VQ-VAE replaces continuous latents with discrete codebook. Encoder output quantizes to nearest codebook vector: z_q = arg min_k ||z_e - e_k||²
. Straight-through estimator copies gradients around non-differentiable quantization. Codebook updates via exponential moving average or gradient descent. Discrete latents enable autoregressive priors like PixelCNN or transformers.
For high-resolution images, progressive growing trains on increasing resolutions: 4×4 -> 8×8 -> ... -> 256×256
. Each stage adds new layers while keeping previous ones frozen initially. This stabilizes training and reduces computational requirements during early epochs.
Disentanglement and Interpretability
Disentangled representations encode independent factors of variation in separate latent dimensions. Factor-VAE adds total correlation penalty: L = ELBO - γ × TC(z)
where TC(z) = KL[q(z) || Π_i q(z_i)]
. Estimating TC requires density ratio trick with adversarial discriminator distinguishing q(z)
from Π_i q(z_i)
.
Evaluation metrics include Mutual Information Gap (MIG) and SAP score. MIG measures difference between top two mutual informations: MIG = 1/K Σ_k (I(z_j*; v_k) - max_{j!=j*} I(z_j; v_k)) / H(v_k)
. Higher scores indicate better disentanglement. SAP computes prediction accuracy of most informative latent for each factor.
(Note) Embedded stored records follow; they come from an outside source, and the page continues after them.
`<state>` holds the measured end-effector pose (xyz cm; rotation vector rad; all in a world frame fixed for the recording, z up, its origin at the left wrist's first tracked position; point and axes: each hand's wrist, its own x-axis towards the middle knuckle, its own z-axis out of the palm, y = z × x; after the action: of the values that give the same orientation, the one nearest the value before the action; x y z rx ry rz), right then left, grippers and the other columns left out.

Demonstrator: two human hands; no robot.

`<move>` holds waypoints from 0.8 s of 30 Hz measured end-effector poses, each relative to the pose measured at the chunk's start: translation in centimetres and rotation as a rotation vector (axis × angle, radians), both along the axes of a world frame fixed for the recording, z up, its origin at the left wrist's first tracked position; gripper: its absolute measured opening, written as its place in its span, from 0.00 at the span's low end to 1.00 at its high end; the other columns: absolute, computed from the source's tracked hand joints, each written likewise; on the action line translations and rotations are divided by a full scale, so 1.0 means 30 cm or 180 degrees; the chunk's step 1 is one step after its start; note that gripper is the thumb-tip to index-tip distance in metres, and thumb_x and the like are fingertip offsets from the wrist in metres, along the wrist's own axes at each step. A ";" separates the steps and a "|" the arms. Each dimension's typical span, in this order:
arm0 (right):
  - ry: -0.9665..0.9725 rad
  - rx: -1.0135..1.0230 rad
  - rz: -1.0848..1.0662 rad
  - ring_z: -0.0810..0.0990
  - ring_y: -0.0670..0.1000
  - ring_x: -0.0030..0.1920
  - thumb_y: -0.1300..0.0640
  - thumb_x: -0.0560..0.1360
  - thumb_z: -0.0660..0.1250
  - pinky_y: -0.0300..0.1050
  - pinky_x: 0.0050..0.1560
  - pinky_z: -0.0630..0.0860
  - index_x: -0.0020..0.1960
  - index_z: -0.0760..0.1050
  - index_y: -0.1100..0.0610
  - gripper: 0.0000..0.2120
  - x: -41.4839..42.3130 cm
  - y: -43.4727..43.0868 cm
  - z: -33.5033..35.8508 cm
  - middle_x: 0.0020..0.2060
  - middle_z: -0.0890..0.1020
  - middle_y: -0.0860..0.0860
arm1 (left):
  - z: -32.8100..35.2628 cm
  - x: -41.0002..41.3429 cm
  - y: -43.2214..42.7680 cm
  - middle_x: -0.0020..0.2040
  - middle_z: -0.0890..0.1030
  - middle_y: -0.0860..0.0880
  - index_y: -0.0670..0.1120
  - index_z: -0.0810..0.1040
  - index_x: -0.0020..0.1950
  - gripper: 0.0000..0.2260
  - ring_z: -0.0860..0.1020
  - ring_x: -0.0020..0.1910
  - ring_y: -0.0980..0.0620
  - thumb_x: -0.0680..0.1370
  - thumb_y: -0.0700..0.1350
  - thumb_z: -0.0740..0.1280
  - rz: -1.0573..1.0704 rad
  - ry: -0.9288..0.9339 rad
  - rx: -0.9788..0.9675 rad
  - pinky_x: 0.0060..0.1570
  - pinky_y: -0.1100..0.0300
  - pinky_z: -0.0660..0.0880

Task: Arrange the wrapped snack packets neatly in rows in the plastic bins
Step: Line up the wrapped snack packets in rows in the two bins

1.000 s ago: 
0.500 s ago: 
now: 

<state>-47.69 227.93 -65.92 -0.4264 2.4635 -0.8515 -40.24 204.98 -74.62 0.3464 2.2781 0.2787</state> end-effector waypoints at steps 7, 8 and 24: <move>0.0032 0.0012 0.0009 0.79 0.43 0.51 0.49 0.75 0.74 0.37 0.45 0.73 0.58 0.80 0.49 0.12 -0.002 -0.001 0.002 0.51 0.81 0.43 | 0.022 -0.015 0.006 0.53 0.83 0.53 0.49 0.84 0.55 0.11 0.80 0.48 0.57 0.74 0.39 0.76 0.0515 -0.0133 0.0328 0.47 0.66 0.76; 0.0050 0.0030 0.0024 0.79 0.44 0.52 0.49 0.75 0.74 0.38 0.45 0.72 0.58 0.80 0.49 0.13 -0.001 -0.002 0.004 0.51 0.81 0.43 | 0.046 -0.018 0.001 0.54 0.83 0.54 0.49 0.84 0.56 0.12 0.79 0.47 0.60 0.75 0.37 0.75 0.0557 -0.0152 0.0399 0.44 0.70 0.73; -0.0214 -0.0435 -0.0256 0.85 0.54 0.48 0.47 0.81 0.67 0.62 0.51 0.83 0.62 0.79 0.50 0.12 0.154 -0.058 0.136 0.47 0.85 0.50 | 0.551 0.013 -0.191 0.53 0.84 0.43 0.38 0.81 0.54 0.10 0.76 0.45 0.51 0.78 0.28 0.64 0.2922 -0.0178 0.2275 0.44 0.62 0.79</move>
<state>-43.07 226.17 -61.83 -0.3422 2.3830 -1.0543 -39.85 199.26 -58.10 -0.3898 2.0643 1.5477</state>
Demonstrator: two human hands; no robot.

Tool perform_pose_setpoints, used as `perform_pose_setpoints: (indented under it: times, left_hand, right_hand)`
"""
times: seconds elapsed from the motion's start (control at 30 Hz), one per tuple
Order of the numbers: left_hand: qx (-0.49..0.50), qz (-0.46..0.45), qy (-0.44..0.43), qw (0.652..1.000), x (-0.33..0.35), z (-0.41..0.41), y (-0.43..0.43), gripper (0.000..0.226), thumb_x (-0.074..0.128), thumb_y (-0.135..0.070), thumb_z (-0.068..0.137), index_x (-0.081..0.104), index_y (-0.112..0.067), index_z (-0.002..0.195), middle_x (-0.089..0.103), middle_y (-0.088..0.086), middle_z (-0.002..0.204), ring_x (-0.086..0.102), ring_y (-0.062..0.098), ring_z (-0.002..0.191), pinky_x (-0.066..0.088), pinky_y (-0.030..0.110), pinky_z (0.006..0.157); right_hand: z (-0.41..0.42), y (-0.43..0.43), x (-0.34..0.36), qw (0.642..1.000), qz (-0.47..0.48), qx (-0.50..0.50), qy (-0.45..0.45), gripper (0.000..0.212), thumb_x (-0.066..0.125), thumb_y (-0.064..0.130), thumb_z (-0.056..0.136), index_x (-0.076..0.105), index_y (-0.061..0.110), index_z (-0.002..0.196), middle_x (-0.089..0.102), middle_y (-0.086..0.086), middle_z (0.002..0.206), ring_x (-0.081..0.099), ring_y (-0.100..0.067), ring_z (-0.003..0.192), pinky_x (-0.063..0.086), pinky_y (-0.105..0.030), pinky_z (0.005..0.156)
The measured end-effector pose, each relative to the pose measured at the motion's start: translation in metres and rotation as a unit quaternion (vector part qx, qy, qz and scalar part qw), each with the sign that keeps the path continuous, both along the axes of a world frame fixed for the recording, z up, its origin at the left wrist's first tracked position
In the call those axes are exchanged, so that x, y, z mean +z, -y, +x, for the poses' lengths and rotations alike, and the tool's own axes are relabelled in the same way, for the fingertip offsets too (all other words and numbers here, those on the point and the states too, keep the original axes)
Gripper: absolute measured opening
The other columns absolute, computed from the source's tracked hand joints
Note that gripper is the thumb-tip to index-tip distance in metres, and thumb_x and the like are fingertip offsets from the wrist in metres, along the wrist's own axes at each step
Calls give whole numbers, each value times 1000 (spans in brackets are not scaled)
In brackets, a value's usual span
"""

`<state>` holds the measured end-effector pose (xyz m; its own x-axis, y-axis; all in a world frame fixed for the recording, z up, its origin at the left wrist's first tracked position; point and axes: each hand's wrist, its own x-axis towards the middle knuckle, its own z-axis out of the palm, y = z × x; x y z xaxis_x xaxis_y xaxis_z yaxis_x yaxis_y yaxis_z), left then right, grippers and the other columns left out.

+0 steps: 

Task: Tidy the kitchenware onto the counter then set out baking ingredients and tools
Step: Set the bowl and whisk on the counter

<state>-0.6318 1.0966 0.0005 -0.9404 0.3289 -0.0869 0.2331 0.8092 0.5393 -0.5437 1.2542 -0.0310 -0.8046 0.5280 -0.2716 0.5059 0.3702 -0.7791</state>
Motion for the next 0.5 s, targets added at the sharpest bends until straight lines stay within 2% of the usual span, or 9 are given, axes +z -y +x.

Posterior Collapse and Mitigation
Posterior collapse occurs when KL[q(z|x) || p(z)] -> 0
, making the model ignore latent variables and rely solely on the decoder's implicit capacity. Diagnosis: monitor KL divergence per dimension and active units (dimensions with KL > 0.01). Collapsed models show near-zero KL and poor sample diversity.
Mitigation strategies beyond annealing include: skip connections from encoder to decoder reducing reconstruction burden on latents, minimum desired KL per batch using max(target_KL, actual_KL)
, and structured priors like AR-VAE where p(z) = Π_i p(z_i|z_{<i})
. Aggressive dropout (0.5) in decoder forces reliance on latent information.
Implementation Details
Numerical stability requires careful handling of log-probabilities. Log-sum-exp trick for mixture posteriors: log Σ_i exp(x_i) = max_i x_i + log Σ_i exp(x_i - max_i x_i)
. Gradient clipping at norm 5-10 prevents instabilities from high-variance gradients early in training.
Memory optimization for large models: gradient checkpointing reduces activation memory by 10x, mixed precision training with automatic loss scaling, and batch accumulation for effective batch sizes beyond GPU memory. Conv2d layers use bias=False when followed by BatchNorm.
Standard VAE on MNIST achieves reconstruction error ~70 (binary cross-entropy) with 20-dimensional latent space after 50 epochs. CelebA models with 128-dimensional latents reach FID scores of 45-50. Training typically converges within 100-300 epochs depending on dataset complexity and architecture depth.